10. In determining the amount of the indemnity to which an eligible person is entitled under this chapter, the following must not be considered:
(1)  any shares or other rights that a third party receives or retains as a result of an order of the resolution board; and
(2)  the contributed capital securities that a third party receives as a result of the conversion of shares or liabilities in accordance with their contractual terms.
M.O. 2019-01, s. 10.
11. Every offer of an indemnity in respect of the shares or liabilities of an authorized deposit institution belonging to a cooperative group or the cooperative group that are of the same class must be calculated using the same indemnity amount per series of shares or, in the case of liabilities, per dollar of principal and accrued and unpaid interest, as the case may be.
M.O. 2019-01, s. 11.
CHAPTER IV
OFFER OF AN INDEMNITY, DECISION AND POWERS OF THE AUTORITÉ DES MARCHÉS FINANCIERS
M.O. 2019-01, c. IV.
12. The Authority must give each eligible person a notice stating whether the eligible person is entitled to an indemnity or not and, if so, the amount of the indemnity.

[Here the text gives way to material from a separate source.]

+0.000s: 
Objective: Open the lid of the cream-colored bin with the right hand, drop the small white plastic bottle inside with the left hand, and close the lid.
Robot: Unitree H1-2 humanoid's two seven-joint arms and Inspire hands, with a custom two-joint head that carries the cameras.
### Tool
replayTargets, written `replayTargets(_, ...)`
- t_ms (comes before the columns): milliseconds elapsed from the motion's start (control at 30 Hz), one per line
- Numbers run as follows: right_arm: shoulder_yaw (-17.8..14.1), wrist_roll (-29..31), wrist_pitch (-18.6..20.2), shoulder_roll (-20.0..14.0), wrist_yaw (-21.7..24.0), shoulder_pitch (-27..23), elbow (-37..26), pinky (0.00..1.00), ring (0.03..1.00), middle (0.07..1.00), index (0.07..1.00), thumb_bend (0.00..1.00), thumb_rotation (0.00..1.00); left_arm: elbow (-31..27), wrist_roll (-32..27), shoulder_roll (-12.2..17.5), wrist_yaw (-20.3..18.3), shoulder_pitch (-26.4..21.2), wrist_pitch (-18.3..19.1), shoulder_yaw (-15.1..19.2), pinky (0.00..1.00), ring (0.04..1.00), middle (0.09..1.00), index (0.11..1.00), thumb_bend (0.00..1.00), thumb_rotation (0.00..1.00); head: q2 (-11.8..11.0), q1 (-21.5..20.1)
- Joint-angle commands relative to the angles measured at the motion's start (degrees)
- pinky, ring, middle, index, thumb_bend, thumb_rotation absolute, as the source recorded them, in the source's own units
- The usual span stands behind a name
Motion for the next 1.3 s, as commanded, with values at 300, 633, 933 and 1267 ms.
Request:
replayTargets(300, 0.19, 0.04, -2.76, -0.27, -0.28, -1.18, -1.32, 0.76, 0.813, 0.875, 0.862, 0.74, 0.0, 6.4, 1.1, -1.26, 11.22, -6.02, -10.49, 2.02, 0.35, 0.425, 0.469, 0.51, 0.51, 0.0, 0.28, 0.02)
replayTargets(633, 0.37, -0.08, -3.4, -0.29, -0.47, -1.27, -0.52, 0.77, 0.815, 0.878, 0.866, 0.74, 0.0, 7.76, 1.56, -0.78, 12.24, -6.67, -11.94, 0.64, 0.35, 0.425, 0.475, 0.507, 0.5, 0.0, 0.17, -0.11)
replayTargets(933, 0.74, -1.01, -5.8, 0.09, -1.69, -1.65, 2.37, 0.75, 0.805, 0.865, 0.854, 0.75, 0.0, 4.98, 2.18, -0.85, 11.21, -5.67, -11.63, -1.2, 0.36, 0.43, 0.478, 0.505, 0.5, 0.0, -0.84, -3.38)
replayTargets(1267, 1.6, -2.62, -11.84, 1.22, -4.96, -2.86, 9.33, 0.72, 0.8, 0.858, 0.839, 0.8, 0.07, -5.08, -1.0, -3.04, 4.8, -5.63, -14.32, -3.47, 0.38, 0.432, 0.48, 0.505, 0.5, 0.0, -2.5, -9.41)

For the purposes of the first paragraph, the notice must be given within a reasonable period of time after one of the following dates, as applicable:
(1)  with respect to shares, unsecured debts and subordinated debt obligations referred to in paragraphs 1 to 3 of section 2, the earlier of the date of the closing of the resolution operations set out in section 40.53 of the Deposit Institutions and Deposit Protection Act (chapter I-13.2.2) or the date on which the decision is made to wind up or amalgamate/wind up an authorized deposit institution belonging to a cooperative group;
(2)  with respect to the liabilities referred to in paragraphs 4 and 5 of section 2, the date on which the decision is made to wind up or amalgamate/wind up the authorized deposit institution belonging to a cooperative group or the cooperative group, or to wind up the bridge institution or the asset management company.
M.O. 2019-01, s. 12.
13. The notice referred to in section 12 must:
(1)  state that the resolution board has ordered the implementation of the resolution operations in accordance with section 40.12 of the Deposit Institutions and Deposit Protection Act (chapter I-13.2.2);
(2)  set out a description of the effects of the resolution board’s order, including a summary of the effects referred to in sections 40.14 to 40.24 of said Act, as well as the indemnification rule set out in the second paragraph of section 40.51 of said Act;
(3)  state that the eligible person has the right to apply for a review of the Authority’s decision, in accordance with the first paragraph of section 17, and must exercise that right within 45 days, in accordance with the second paragraph of said section; and
(4)  state that, if the eligible person referred to in the notice does not notify the Authority of their acceptance of the offer of an indemnity or if, where the eligible person objects to the offer or is not offered any indemnity, the eligible person does not present their observations within the 45-day period set out in the second paragraph of section 17, the eligible person will receive the indemnity offered or will receive no indemnity, as the case may be, and will not be permitted to apply for a review of the Authority’s decision set out in the notice.
M.O. 2019-01, s. 13.
14. A summary of the notices given pursuant to section 12 must be published in the Bulletin of the Authority and on the website of an authorized deposit institution belonging to a cooperative group.
M.O. 2019-01, s. 14.
15. A person who believes that they are an eligible person but has not received the notice provided for in section 12 may apply to the Authority for a ruling on their eligibility and the amount of the indemnity, if any, to which they would be entitled.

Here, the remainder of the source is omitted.